Tale schema, essendo frutto della prassi commerciale (anziché essere disciplinato da fonte legislativa) nell'ambito dei rapporti contrattuali proposti dalle Ota, riporta invero clausole particolarmente onerose ed unilateralmente imposte, le quali secondo la legge, proprio per lo squilibrio contrattuale che determinano, per avere effetto vincolante in capo all'altro contraente, devono essere specificamente approvate per iscritto ai sensi dell'articolo 1341, secondo comma, del codice civile. La mancanza di tale requisito, formale-sostanziale, determina l'invalidità della clausola stessa.

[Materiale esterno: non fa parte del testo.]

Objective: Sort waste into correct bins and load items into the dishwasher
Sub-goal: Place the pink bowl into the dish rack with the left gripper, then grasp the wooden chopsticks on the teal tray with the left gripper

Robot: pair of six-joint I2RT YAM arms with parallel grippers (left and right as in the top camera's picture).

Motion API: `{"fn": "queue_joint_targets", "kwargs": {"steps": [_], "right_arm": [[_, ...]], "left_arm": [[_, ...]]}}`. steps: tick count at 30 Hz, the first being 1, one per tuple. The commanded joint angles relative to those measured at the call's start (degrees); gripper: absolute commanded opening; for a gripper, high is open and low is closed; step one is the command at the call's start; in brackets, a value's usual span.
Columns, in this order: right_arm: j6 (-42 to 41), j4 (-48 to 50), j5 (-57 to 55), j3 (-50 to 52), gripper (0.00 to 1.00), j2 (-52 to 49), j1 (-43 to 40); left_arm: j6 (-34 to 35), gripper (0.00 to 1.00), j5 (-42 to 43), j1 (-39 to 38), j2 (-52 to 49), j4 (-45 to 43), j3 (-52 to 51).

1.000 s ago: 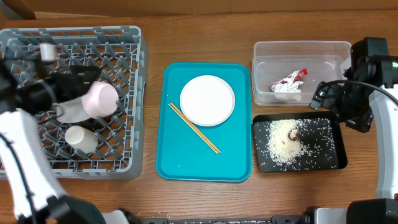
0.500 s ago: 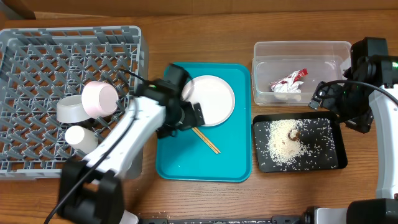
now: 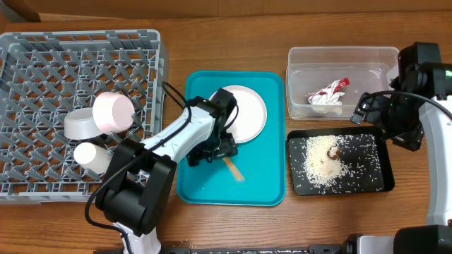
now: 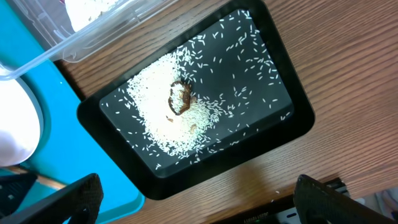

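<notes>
My left gripper (image 3: pixel 214 149) is low over the teal tray (image 3: pixel 205 187), across two wooden chopsticks (image 3: pixel 234 171) whose front end pokes out past it. Its fingers look spread, so open. A white plate (image 3: pixel 244 113) lies just behind it on the tray. In the grey dish rack (image 3: pixel 42 49) a pink cup (image 3: pixel 113 111) lies beside a white bowl (image 3: pixel 80 124) and a white cup (image 3: pixel 90 156). My right gripper (image 4: pixel 202 208) hangs open and empty above the black tray of rice (image 4: pixel 199 106).
A clear plastic bin (image 3: pixel 342 58) at the back right holds a red-and-white wrapper (image 3: pixel 328 92). The black rice tray (image 3: pixel 339 164) sits in front of it. The right arm (image 3: pixel 399 106) stands at the table's right edge.
My left gripper has let go of the pink cup, which now lies in the rack. The gripper has moved from the rack to the chopsticks on the teal tray. The right arm is still.
My left gripper was at the plate on the teal tray, on the pink cup. Then it held the cup over the back of the rack, then low by the white bowl. Now the cup rests there and the gripper is back over the tray.
</notes>
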State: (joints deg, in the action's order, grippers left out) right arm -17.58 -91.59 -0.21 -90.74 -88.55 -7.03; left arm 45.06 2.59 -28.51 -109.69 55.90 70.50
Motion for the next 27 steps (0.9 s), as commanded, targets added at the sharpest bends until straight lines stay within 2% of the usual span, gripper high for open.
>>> {"fn": "queue_joint_targets", "kwargs": {"steps": [1, 11, 17, 22, 27], "right_arm": [[-0.02, 0.00, 0.09, -1.20, 1.00, 0.68, -0.07], [-0.02, -0.15, 0.09, -1.20, 1.00, 0.68, -0.07], [-0.02, -0.11, 0.07, -1.20, 1.00, 0.68, -0.07], [-0.02, -0.07, 0.07, -1.20, 1.00, 0.68, -0.07], [-0.02, -0.07, 0.07, -1.20, 1.00, 0.68, -0.07]], "left_arm": [[0.76, 0.91, -3.21, -0.04, -2.05, 3.52, -0.76], [-0.07, 0.85, -3.17, 0.79, -1.68, 4.33, 0.66], [-0.22, 0.86, -5.09, 1.18, 2.58, 4.13, 1.31], [-1.36, 0.86, -3.80, 1.07, 2.73, 4.87, 1.29], [-1.09, 0.87, -6.10, 1.22, 4.02, 5.16, 1.29]]}}
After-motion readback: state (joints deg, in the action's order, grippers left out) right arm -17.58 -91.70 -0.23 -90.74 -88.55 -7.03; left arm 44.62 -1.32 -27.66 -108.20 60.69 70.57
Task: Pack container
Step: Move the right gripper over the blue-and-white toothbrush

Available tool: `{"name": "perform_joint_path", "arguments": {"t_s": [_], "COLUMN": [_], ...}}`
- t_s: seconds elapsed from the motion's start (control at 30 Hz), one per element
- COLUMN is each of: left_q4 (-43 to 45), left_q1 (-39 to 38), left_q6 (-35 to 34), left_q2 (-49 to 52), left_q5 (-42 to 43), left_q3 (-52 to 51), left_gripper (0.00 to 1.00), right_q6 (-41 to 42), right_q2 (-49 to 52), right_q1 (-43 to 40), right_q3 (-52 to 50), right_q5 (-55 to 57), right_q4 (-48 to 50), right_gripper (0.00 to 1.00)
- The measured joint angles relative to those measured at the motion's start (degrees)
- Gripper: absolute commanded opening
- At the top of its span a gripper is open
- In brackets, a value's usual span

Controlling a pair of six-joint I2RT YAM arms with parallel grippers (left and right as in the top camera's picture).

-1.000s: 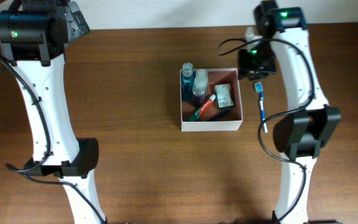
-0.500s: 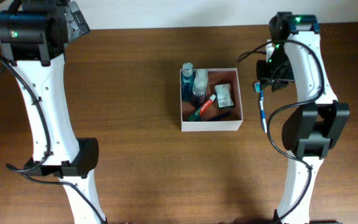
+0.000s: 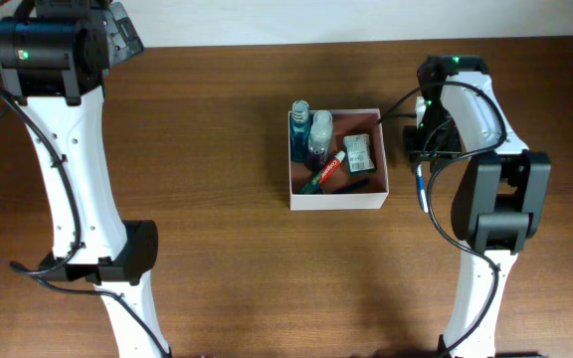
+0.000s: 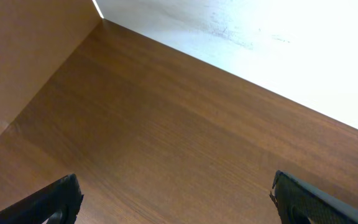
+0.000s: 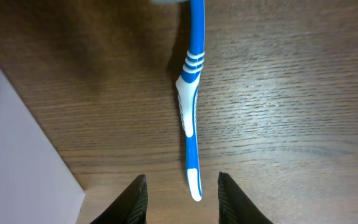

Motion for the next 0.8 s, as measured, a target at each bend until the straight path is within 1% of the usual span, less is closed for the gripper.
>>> {"name": "perform_joint_path", "arguments": {"t_s": [0.4, 0.8], "left_q4": [0.0, 0.0], "left_q1": [0.0, 0.0], "left_q6": [0.0, 0.0], "left_q2": [0.0, 0.0], "left_q5": [0.0, 0.0], "left_q3": [0.0, 0.0], "left_gripper": [0.99, 0.99], "right_q6": [0.0, -0.2], "right_q2": [0.0, 0.0], "right_q1": [0.0, 0.0], "right_q3": [-2.2, -5.7], "right_q5": [0.0, 0.0], "right_q4": [1.7, 7.2], "right_gripper": [0.32, 0.32]}}
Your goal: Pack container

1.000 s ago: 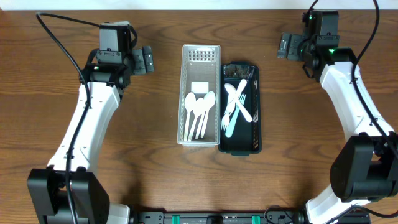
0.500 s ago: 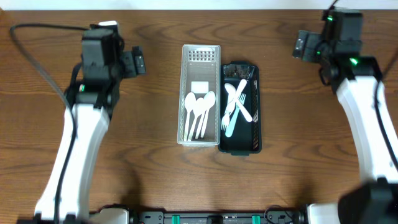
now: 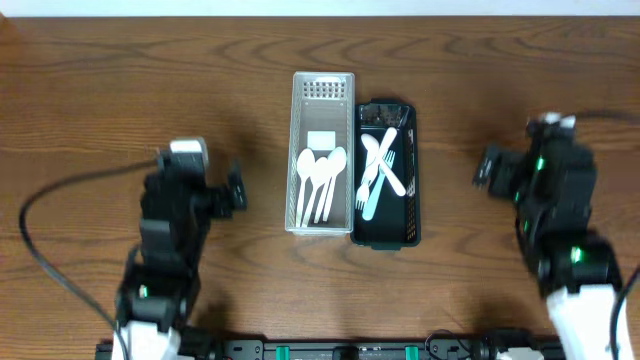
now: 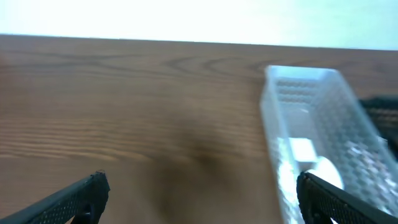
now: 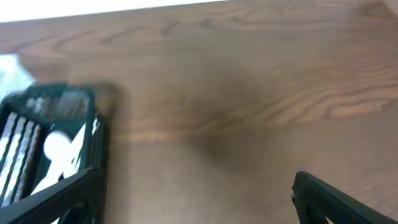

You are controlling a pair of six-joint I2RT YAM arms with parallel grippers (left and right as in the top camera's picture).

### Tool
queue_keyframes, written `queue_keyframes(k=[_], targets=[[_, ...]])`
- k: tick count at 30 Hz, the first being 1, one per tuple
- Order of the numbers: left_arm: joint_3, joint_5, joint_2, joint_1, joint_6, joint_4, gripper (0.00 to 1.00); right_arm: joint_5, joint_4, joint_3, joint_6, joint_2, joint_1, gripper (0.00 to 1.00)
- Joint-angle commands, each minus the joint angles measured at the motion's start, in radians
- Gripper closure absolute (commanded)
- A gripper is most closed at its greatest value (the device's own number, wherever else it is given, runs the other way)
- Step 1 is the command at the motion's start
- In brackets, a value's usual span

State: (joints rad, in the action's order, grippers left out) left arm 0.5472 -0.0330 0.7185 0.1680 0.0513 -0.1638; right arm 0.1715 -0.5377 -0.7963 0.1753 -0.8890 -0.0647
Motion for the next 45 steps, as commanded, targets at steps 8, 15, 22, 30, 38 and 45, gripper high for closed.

L'analisi dei casi contenziosi, in particolare fa riferimento alle seguenti clausole:

- laddove venga sancita la tacita proroga del contratto a carico della struttura ricettiva, altresì condizionando il recesso anticipato al pagamento di una penale manifestamente eccessiva;

− ove sia prevista l'eliminazione in ogni caso della responsabilità della Ota per qualsivoglia danno che i clienti finali possano soffrire;

− qualora venga stabilita la facoltà di recedere anticipatamente  dal contratto solo a favore dell'Ota e non anche venga assicurato il medesimo diritto alla struttura ricettiva;

− allorché si limiti la facoltà di opporre eccezioni e si restringa la libertà della struttura ricettiva nei rapporti contrattuali con i terzi in relazione alla pubblicità ed alla vendita di prezzi sia inferiori che superiori nonché alla cessione degli allotment;

− in quanto sia sancita una deroga alla competenza dell'autorità giudiziaria quale foro competente nonché alla legge applicabile.